Please copy out the lines in the entries that contain "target".

Items listed in a dataset

==*==

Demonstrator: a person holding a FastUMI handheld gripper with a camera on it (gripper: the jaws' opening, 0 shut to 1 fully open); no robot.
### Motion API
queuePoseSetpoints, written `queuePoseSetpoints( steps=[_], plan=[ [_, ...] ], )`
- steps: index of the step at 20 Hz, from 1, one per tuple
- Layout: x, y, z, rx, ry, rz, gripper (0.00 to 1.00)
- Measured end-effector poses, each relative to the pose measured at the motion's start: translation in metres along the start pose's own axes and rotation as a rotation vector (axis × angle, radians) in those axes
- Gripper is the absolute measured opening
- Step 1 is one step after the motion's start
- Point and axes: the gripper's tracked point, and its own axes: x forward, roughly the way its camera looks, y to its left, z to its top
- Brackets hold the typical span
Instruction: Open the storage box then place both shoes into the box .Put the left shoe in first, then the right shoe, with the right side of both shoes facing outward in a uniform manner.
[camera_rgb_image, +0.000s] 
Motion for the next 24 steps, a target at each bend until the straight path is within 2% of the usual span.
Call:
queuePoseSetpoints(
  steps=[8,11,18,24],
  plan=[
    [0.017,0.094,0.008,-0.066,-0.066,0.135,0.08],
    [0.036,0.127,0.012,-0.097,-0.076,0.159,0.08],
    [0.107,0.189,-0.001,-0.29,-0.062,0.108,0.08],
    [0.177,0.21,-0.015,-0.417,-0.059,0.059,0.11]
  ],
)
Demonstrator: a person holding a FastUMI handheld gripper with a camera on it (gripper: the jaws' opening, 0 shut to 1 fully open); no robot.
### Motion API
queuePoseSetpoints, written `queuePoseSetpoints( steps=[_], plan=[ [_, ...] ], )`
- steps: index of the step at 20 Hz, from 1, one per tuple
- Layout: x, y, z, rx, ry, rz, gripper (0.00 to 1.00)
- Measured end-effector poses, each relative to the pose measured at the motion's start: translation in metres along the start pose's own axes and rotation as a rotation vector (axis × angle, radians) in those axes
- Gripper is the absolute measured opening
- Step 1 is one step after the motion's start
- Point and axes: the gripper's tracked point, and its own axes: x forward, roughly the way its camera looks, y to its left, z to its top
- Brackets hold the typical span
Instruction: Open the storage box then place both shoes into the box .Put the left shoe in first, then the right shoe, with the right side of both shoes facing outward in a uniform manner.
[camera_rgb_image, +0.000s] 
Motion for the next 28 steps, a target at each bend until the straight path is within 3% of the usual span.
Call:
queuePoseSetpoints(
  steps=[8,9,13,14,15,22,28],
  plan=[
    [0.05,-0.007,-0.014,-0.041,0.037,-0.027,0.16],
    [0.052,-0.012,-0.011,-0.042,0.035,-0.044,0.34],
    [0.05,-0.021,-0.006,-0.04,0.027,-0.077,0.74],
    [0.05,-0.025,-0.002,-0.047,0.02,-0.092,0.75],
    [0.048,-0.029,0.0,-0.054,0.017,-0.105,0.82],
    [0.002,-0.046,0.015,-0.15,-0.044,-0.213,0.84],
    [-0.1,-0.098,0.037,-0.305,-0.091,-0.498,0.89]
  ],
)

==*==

• ANSWER SPACE:
Motion for the next 24 steps, a target at each bend until the straight path is within 2% of the usual span.
Motion for the next 28 steps, a target at each bend until the straight path is within 3% of the usual span.

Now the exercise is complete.